Heat Intolerance: Tips for Surviving Summer

While I was in the midst of my illness and had no answers, a dear friend of mine point out that my symptoms would get worse in the summer. I thought back and on the last couple of years and realized that I noticed that I missed almost the entire summer season each year. I thought, "Jinkies", yeah I like Scooby Doo, there must be a connection between the heat and what was going on. I was experiencing heat intolerance and it, in turn, triggered other symptoms. That observation is one of many that led me to the Dysautonomia diagnosis.

1. In the heat I learned to wear breathable clothing. This means cotton or gauze type material that protects my skin from the suns rays (solar urticaria) and allows my skin to sweat and cool off, thus helping me stay cool.

2. Stay hydrated. Sounds like a no-brainer but I realize that when it is warm I don't drink that much water. I also don't like cold water but I know that I need to change that in warmer temps.

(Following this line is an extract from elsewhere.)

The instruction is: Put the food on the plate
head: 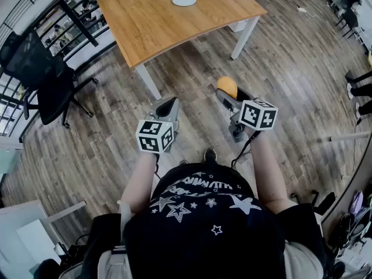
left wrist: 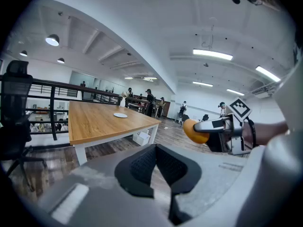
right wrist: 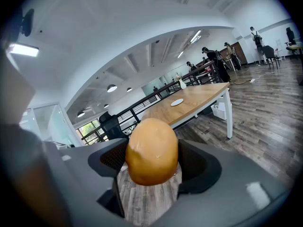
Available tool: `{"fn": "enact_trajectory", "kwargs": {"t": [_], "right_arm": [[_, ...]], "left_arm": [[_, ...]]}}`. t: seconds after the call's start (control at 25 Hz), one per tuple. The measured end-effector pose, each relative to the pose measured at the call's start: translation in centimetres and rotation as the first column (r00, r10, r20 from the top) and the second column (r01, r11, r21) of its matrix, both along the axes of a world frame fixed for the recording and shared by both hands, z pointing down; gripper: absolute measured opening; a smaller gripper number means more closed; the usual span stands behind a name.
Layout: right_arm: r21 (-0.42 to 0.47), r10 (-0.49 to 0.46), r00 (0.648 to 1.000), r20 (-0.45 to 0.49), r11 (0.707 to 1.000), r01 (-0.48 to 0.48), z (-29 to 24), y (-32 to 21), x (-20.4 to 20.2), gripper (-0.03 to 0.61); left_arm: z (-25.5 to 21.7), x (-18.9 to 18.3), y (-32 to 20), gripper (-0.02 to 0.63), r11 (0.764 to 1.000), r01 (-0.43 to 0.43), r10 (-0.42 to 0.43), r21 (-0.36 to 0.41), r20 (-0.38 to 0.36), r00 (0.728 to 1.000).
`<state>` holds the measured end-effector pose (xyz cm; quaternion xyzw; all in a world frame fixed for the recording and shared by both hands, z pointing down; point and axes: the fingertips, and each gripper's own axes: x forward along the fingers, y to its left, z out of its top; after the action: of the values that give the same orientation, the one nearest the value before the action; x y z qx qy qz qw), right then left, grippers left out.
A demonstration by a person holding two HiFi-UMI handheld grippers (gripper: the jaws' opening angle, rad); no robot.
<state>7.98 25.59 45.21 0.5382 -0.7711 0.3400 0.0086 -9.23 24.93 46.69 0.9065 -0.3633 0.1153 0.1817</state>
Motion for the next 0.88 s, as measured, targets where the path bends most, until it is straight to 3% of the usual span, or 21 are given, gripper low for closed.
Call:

A person I follow, Dizzy Daze of Lynnea, on Youtube has a great video that shows a camelback. This is a cool bag that looks like a backpack but it holds water. I believe it is for hikers and other active folk but I am glad it is made available for me.

I wanted to add that electrolytes are important because I have a problem retaining sodium when I drink water. I've seen an Endocrinologist and they say that my adrenal glands are fine. However, that doesn't stop me from being presyncopal , having a low heart rate and low blood pressure. Gatorade is my drink of choice. I tried a homemade version but that didn't end well. Tip: Do not add too much salt. It turns in to a laxative if your measurements are off

3. Take cool showers. I love a hot shower but I found that I can create a humid Floridian climate in my bathroom with the hot water and steam. That will drain me quickly. If I couple that with the hot conditions outside, I might as well just stay in the A/C.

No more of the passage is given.